Regardless of the context and rationale, running distributed applications on geographically dispersed IT resources often comes with various technical and organizational challenges. If not addressed appropriately, these challenges may impede development, and in turn, scientific and business innovation. We have designed and developed Brane to support implementers in addressing these challenges. Brane makes use of containerization to encapsulate functionalities as portable building blocks. Through programmability, application orchestration can be expressed using intuitive domain-specific languages. As a result, end-users with limited or no programming experience are empowered to compose applications by themselves, without having to deal with the underlying technical details.

User resources

This site is split into a couple sub-sites, each with its own purpose:

Brane: The manual is aimed at the users of the framework. It documents how to setup a framework as an system administrator, how to write packages on BraneScript or Bakery as a software engineer and how to write workflows as a scientist. Basically, if you are using Brane as a finalized program, this is the documentation for you.

Tutorial Materials contains resources for past demos, workshops and tutorials hosted for the Brane project. These are useful as they contain additional examples, slides and other materials that may further one’s understanding for Brane.

Developer resources

If you are interested in the working on the framework itself as a developer the following resources, are often of good use:

Brane Code Documentation is the documentation for the code itself. It’s not really meant to be read from top to bottom, like the other books, but rather as a reference during development on existing code.

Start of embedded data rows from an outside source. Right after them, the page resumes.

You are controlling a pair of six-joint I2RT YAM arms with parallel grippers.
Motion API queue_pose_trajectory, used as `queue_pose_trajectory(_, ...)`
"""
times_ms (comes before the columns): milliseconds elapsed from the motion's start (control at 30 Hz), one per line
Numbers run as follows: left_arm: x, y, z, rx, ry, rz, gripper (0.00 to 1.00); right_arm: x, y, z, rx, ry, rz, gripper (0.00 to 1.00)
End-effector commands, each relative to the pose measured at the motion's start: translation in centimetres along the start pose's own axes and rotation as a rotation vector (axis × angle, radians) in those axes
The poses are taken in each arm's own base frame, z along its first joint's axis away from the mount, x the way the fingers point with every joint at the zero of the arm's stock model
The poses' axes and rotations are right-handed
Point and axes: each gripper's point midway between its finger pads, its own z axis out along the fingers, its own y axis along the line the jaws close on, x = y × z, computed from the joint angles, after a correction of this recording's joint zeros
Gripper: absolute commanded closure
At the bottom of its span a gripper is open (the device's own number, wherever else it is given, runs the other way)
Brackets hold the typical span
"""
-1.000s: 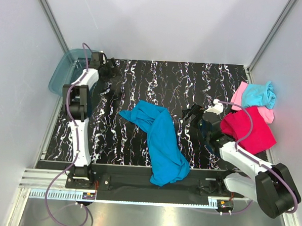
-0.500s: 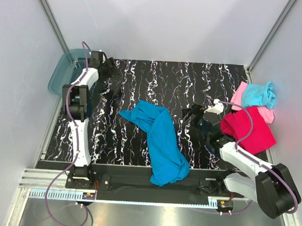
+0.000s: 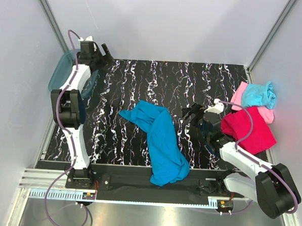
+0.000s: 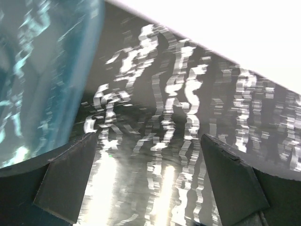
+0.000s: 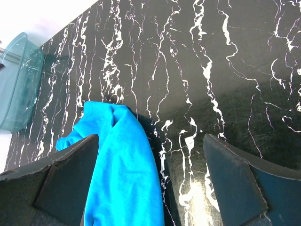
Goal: Fold and stack the t-shirts
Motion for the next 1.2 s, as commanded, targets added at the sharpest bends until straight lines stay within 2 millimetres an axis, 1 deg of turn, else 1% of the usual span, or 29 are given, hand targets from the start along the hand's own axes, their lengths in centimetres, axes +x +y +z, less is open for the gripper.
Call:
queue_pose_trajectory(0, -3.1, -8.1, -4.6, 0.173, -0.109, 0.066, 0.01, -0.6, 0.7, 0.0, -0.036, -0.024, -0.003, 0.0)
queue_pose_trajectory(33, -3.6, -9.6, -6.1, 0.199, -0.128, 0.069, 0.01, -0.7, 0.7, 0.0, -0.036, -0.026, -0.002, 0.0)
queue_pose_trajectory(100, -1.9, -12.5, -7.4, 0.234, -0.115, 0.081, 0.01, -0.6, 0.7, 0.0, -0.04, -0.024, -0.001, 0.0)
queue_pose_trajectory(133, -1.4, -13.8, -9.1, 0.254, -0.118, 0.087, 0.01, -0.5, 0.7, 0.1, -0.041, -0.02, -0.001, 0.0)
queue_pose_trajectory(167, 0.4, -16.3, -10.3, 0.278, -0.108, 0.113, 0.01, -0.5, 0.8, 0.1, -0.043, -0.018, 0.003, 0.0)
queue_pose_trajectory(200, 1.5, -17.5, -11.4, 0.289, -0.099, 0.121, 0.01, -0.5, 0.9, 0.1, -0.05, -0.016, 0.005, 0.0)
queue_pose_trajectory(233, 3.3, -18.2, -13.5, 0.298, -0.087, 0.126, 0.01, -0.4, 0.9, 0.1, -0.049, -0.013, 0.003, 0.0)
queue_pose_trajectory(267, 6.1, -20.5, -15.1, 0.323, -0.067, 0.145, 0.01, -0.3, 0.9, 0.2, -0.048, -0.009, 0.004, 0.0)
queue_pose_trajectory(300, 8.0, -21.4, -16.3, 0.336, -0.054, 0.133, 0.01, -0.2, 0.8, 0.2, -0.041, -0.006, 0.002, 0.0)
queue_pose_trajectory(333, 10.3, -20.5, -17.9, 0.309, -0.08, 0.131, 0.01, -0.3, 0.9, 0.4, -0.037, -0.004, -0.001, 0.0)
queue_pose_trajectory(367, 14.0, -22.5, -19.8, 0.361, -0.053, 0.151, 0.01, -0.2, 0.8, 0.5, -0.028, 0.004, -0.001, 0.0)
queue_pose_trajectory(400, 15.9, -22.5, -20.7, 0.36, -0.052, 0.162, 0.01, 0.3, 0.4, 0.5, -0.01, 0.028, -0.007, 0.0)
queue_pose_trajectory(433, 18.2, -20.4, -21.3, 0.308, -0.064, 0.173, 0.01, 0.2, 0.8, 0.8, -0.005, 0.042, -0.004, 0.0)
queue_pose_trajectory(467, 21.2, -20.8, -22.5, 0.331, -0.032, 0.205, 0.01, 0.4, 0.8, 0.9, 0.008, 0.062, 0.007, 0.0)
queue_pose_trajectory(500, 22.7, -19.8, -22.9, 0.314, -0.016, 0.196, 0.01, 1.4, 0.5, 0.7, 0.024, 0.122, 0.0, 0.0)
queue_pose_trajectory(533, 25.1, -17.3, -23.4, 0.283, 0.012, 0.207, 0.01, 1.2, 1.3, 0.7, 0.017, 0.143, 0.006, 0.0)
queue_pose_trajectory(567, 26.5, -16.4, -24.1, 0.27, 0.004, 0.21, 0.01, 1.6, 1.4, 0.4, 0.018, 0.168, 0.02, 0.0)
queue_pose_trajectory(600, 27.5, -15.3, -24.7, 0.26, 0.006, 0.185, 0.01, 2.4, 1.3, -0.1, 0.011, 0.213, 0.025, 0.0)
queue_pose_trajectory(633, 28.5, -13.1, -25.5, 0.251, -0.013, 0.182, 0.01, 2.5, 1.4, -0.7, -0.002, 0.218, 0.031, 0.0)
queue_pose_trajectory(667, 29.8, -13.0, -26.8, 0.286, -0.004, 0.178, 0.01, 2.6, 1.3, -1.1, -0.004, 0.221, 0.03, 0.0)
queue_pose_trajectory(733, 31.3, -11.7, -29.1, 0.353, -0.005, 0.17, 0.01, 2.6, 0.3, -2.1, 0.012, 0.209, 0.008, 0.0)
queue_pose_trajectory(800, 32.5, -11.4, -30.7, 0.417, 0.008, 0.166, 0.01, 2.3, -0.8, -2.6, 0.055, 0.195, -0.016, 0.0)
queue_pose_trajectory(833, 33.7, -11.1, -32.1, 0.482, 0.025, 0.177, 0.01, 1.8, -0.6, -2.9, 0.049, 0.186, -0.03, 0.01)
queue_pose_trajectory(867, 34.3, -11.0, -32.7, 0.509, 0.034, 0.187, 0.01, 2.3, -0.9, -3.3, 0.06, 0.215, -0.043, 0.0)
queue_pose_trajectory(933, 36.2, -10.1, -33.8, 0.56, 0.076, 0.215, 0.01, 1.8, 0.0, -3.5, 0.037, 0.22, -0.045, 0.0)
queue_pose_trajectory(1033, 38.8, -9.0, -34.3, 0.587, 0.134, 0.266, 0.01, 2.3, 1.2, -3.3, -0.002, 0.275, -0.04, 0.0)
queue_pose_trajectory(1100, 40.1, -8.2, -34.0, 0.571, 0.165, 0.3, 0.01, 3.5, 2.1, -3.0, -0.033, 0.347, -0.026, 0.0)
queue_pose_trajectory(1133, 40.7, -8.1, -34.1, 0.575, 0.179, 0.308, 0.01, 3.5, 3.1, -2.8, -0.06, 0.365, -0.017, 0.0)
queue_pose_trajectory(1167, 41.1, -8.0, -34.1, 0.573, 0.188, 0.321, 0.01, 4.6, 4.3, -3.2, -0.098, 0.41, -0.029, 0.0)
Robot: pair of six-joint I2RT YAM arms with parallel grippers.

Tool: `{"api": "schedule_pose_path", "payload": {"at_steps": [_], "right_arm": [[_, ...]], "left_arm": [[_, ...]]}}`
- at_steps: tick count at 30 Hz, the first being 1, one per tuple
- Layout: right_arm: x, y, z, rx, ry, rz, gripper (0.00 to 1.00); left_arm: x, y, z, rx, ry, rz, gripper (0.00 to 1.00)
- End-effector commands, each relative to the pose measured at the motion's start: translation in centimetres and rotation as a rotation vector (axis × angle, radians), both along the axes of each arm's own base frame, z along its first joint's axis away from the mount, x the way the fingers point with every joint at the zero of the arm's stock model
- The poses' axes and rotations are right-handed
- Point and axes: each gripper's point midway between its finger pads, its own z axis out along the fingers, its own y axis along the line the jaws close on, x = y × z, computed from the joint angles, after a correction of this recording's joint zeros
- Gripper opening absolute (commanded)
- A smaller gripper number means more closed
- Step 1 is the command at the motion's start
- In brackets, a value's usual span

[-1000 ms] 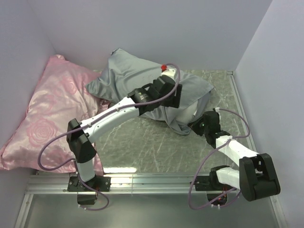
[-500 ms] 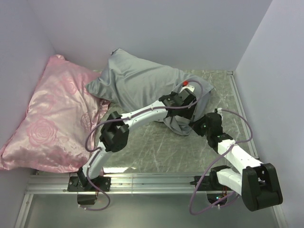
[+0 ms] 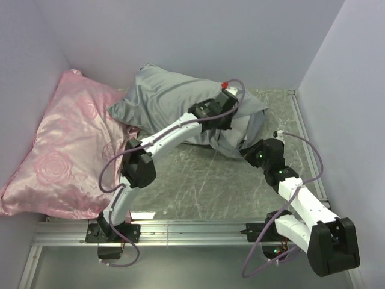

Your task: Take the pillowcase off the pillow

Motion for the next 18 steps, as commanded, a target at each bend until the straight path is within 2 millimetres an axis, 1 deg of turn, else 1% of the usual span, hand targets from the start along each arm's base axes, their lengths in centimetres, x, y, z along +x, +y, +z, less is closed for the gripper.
{"api": "schedule_pose_path", "payload": {"at_steps": [1, 4, 5, 6, 7, 8, 10, 11, 13, 14, 15, 16, 17, 18], "right_arm": [[0.0, 0.1, 1.7, -0.035, -0.031, 0.018, 0.04], [-0.1, -0.1, 1.2, -0.042, -0.023, 0.012, 0.04], [-0.1, -0.1, 1.0, -0.042, -0.023, 0.010, 0.04], [-0.1, 0.0, 0.4, -0.046, -0.009, 0.013, 0.04], [-0.1, 0.1, 0.0, -0.047, 0.002, 0.015, 0.04], [0.0, 0.3, -0.6, -0.043, 0.014, 0.023, 0.04], [-0.1, 0.6, -1.6, -0.044, 0.048, 0.031, 0.04], [0.3, 1.1, -1.8, -0.059, 0.043, 0.034, 0.04], [0.9, 1.5, -1.6, -0.060, 0.046, 0.031, 0.05], [1.2, 1.7, -1.5, -0.052, 0.045, 0.032, 0.06], [2.1, 1.4, -1.4, -0.056, 0.052, 0.022, 0.07], [2.5, 1.2, -1.2, -0.060, 0.053, 0.018, 0.07], [2.9, 1.0, -1.5, -0.065, 0.067, 0.013, 0.08], [3.8, 0.7, -0.5, -0.054, 0.050, 0.002, 0.08]], "left_arm": [[3.2, 5.0, 17.5, -0.284, -0.242, 0.117, 0.00], [3.0, 5.9, 19.8, -0.336, -0.254, 0.111, 0.00], [3.0, 6.7, 20.7, -0.352, -0.256, 0.121, 0.00], [2.7, 6.9, 21.4, -0.362, -0.264, 0.116, 0.00], [2.5, 7.1, 21.7, -0.367, -0.266, 0.117, 0.00], [2.0, 7.6, 23.2, -0.396, -0.283, 0.114, 0.00], [1.3, 7.7, 23.9, -0.421, -0.280, 0.092, 0.00], [0.5, 7.8, 25.1, -0.448, -0.283, 0.075, 0.00], [-0.3, 8.0, 25.6, -0.462, -0.272, 0.054, 0.00], [-1.5, 8.6, 26.9, -0.485, -0.277, 0.047, 0.00], [-2.0, 8.7, 25.4, -0.464, -0.252, 0.044, 0.00], [-2.7, 9.1, 25.2, -0.468, -0.252, 0.049, 0.00], [-4.7, 10.7, 27.4, -0.512, -0.284, 0.047, 0.00], [-5.0, 11.0, 24.4, -0.478, -0.244, 0.054, 0.00]]}}
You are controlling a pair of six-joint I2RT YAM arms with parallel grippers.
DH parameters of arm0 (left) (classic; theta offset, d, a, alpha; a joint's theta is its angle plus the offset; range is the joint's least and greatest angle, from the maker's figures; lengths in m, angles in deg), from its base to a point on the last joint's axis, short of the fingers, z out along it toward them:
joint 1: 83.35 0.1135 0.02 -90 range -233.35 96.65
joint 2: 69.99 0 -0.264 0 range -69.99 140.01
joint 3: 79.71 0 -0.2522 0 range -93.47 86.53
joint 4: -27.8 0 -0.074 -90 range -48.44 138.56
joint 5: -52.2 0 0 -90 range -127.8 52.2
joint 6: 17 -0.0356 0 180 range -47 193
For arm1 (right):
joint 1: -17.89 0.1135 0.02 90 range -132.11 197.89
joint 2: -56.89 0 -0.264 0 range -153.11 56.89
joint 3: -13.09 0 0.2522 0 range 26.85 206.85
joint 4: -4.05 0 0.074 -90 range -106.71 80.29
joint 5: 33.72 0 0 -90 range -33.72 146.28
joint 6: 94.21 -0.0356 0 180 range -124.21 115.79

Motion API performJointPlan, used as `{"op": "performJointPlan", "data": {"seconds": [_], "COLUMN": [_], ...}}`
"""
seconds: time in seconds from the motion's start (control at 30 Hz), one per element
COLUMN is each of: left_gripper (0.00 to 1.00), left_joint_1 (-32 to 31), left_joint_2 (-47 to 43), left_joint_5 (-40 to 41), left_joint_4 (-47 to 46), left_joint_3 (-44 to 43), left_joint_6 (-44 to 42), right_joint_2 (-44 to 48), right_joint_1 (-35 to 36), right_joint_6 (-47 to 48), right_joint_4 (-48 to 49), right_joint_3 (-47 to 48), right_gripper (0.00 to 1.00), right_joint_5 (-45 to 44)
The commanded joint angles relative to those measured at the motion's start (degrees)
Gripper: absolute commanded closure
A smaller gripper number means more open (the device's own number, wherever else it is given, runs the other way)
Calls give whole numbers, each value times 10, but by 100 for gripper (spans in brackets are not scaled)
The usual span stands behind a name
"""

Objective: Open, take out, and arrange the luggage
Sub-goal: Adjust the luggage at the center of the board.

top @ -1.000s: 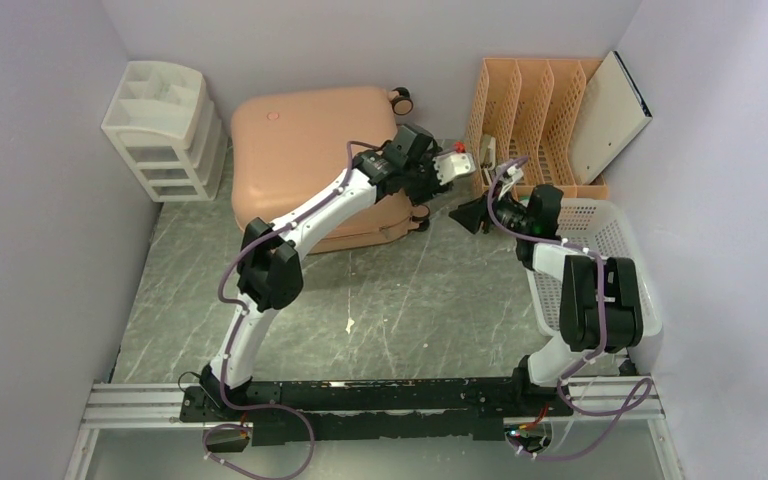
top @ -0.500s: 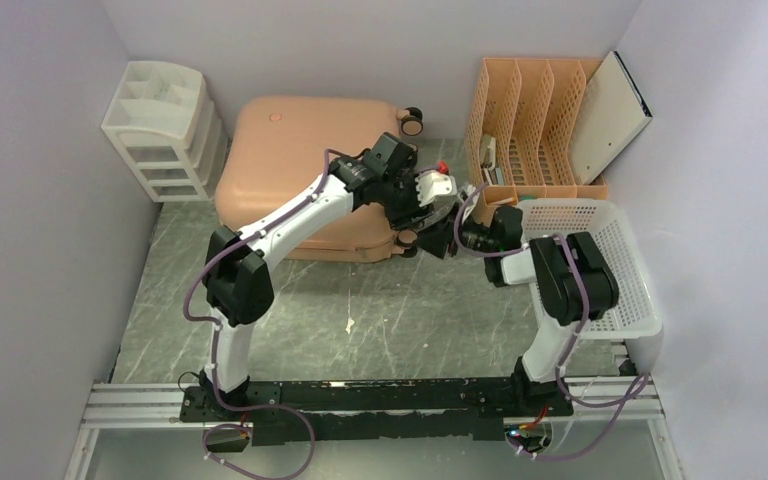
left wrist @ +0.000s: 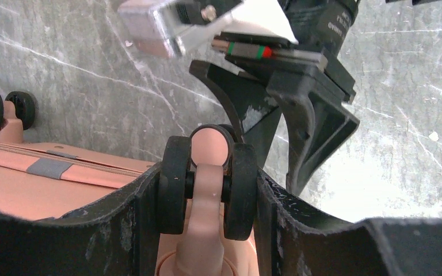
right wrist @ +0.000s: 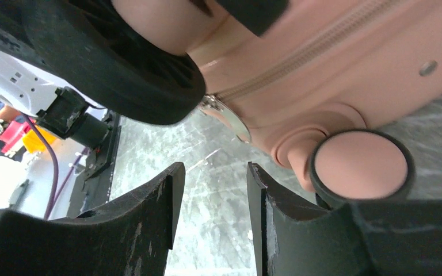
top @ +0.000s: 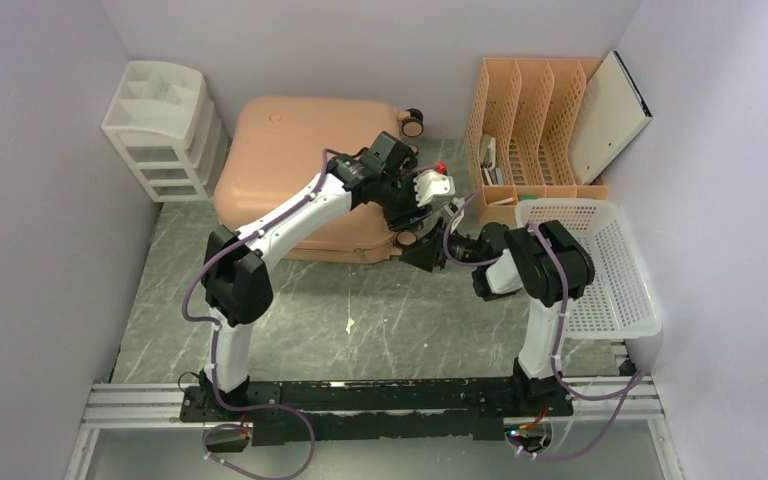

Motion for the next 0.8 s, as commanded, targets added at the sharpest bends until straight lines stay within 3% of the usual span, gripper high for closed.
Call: {"op": "performJointPlan", "data": {"seconds": [0.0, 0.17, 0.37, 0.77], "left_gripper": [95, 95, 95, 95], "left_joint_1": [-4, -4, -4, -4], "left_joint_2": [-52, -54, -61, -74], "left_joint_5": [-44, -49, -55, -58], "left_joint_4": [42, 40, 43, 37], "left_joint_3": [-31, -33, -32, -21], "left_joint_6": [49, 50, 50, 46], "right_joint_2": [28, 30, 88, 111], "right_joint_1": [25, 57, 78, 71], "right_joint_6": [46, 58, 206, 247], "right_joint_4": [70, 61, -141, -237], "right_joint_3": [19, 21, 34, 43], "right_gripper": [52, 51, 51, 60], "right_joint_5": [-19, -37, -125, -129]}}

Policy-reasoner Documentation is the same, but then for the policy-reasoner project

Brane: A Specification is the book for those who are intending to develop the framework or who want to know how it works. It documents the framework’s internal workings, as well as provides a specification for how services communicate so they may be replaced by custom software running on the individual domains (hence it being a framework). In general, if you will be doing development about some part of the framework, you should start here.